"Careers Versus Children: How Childcare Affects the Academic Tenure-Track Gender Gap"
(Job Market Paper)
Abstract: Although women compose the majority of biological science Ph.D. recipients, those who have children are 7 percentage points less likely than their male peers to ever obtain a tenure-track position - leading to a mere 30 percent female among tenure-track faculty. Using the largest nationally representative survey of U.S. Ph.D. recipients, this paper examines how the precise timing of a biological science Ph.D.’s first child birth affects employment status and job characteristics by gender. I find no gender gap in tenure- track rates among individuals who never have children and among individuals before they have children. 9 percent of mothers temporarily leave the labor force after their first child is born; those who remain reduce working hours by 12 percent, compared to fathers who reduce by 6 percent. Mothers return to the labor force when their children reach school-age but shift away from tenure-track positions, leading to a 10 percentage point gender gap among tenure-track faculty with six-year-old children. However, mothers do not leave research occupations with closer to standard forty-hour work weeks, such as industry and non-tenure track positions. I conclude that short-term reductions in work to focus on childcare combined with a competitive profession requiring long hours leads to long-term reductions in promotions, increasing the gender gap at the top levels of academia.
“What’s Another Year? The Lengthening Training and Career Paths of Scientists”

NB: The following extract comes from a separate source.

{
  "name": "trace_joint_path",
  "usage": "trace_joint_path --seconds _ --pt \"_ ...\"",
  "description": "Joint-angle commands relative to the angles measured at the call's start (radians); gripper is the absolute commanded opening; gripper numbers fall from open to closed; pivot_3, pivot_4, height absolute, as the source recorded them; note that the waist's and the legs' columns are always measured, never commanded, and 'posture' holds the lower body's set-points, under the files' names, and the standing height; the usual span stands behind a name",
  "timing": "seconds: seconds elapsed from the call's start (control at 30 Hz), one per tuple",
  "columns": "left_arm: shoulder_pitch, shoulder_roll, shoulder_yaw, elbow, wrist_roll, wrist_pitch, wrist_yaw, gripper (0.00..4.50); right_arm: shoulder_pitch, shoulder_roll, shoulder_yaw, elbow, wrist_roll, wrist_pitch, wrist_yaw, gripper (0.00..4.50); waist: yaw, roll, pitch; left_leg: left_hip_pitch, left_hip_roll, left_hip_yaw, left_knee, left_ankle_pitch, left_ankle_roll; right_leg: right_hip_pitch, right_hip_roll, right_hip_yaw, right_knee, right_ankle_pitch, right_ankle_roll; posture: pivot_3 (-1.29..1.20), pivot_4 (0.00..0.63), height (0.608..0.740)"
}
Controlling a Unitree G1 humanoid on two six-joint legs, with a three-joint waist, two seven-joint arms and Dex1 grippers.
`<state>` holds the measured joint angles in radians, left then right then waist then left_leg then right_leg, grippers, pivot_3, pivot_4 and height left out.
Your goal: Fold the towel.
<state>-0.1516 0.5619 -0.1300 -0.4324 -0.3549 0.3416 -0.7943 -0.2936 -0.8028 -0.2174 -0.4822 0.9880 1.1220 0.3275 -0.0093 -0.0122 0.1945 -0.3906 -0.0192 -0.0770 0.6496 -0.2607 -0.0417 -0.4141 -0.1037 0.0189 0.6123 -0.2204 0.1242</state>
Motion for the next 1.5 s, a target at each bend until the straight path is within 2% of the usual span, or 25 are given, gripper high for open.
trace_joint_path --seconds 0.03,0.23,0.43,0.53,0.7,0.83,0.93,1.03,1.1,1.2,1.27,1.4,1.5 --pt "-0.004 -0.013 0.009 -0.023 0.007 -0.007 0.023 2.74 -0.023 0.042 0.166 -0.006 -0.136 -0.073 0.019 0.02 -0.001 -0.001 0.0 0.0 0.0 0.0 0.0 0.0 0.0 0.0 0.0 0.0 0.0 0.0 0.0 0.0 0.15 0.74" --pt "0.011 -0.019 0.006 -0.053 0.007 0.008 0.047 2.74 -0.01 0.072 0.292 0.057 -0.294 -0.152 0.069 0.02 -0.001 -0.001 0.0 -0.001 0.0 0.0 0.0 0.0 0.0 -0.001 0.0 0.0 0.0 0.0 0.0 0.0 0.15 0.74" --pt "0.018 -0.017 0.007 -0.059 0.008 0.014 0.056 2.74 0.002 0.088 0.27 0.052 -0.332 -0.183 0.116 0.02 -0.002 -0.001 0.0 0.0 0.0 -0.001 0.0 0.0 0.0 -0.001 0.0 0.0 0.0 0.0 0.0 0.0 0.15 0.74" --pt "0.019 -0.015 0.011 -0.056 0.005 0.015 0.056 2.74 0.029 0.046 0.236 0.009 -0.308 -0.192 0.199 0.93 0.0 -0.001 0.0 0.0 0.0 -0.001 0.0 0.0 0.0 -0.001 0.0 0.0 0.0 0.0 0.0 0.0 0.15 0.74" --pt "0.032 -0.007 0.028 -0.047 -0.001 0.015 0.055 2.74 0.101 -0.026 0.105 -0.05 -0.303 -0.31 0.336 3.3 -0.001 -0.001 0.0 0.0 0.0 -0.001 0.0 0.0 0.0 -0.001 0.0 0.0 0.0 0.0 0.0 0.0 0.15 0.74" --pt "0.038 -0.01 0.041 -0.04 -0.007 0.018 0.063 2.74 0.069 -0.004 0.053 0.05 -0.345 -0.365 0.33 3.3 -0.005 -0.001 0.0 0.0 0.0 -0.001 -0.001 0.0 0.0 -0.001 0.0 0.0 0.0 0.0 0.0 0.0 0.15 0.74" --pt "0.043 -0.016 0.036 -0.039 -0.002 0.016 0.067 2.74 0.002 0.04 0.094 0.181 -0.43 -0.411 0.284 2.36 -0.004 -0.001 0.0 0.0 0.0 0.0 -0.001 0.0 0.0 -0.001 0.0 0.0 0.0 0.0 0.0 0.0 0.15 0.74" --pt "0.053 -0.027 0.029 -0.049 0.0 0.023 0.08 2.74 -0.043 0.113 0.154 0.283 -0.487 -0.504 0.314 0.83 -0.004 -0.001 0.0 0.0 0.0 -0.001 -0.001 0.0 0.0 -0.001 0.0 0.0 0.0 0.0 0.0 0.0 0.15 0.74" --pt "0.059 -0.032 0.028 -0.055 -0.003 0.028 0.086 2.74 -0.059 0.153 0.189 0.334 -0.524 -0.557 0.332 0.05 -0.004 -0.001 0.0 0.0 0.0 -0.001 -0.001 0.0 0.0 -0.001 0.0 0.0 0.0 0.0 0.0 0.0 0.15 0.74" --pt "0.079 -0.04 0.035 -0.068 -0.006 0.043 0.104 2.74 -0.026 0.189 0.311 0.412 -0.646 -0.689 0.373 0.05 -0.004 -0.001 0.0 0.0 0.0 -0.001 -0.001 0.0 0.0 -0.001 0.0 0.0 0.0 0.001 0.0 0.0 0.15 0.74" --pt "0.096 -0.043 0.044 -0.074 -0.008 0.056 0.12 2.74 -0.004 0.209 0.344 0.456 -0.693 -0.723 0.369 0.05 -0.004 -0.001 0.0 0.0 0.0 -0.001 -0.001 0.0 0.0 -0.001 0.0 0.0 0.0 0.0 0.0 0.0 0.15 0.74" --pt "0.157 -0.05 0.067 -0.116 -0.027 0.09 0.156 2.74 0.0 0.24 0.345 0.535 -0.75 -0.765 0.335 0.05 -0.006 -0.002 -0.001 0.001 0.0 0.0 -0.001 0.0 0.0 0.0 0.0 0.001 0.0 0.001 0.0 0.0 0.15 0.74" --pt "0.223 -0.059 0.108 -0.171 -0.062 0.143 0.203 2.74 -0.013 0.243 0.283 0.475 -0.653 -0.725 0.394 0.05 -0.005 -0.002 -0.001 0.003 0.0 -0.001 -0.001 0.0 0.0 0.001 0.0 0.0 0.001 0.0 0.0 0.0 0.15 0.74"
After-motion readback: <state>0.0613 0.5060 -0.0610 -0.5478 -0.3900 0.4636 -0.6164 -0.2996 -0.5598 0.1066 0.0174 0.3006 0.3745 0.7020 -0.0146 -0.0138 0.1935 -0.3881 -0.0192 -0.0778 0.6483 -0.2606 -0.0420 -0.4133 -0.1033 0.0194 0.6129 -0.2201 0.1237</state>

Abstract: Lengthening doctorate and post-doctorate training provides option value, allowing scientists to wait for academic research jobs. Using the largest nationally representative survey of U.S. Ph.D. recipients, I construct career paths for 156,089 research doctorate holders over six job types (postdoctoral researcher, tenure-track academic, non-tenure track academic, for-profit industry, non-profit, and government) and two employment statuses (unemployed and out of the labor force). Examining Ph.D. cohorts in four major science, technology, engineering, and mathematics (STEM) fields from 1950 to the present, I find evidence that the increasingly prevalent postdoctoral position provides option value to remain in academic research at a relatively low opportunity cost. Since the 1960's, a STEM Ph.D.'s probability of obtaining a tenure-track position has reduced from 42.8% to 25.2%. Remaining in longer doctoral and postdoctoral appointments does not significantly improve one's tenure-track chances but does increase one's chances of a permanent position at a research-intensive university, albeit not necessarily on tenure-track. To retain this option value, postdoctoral researchers pay an upfront salary cost; for those remaining in the academic sector, this salary gap closes within 10 years post-graduation. Thus, STEM Ph.Ds. interested in academic careers and not presently constrained may find the opportunity cost of postdoctoral positions worth the gain in option value.
"Where are All the Scientists? Resources for Studying the Long-Term Careers of STEM Ph.Ds."
Abstract: Despite the considerable time and federal funding poured into training scientists, little attention has been given to the role of graduate programs and postdoctoral appointments on future careers – even as STEM trainees spend longer time in these positions. Basic information – such as the number of postdoctoral researchers at each institution – has proven difficult to collect, and the relevant data is spread across various sources. Thus, to assist meta-researchers, this white paper compiles a list of available resources that can be used to study the long-term career outcomes of STEM Ph.Ds. It also identifies shortcomings in current data collection and possibilities for future research avenues.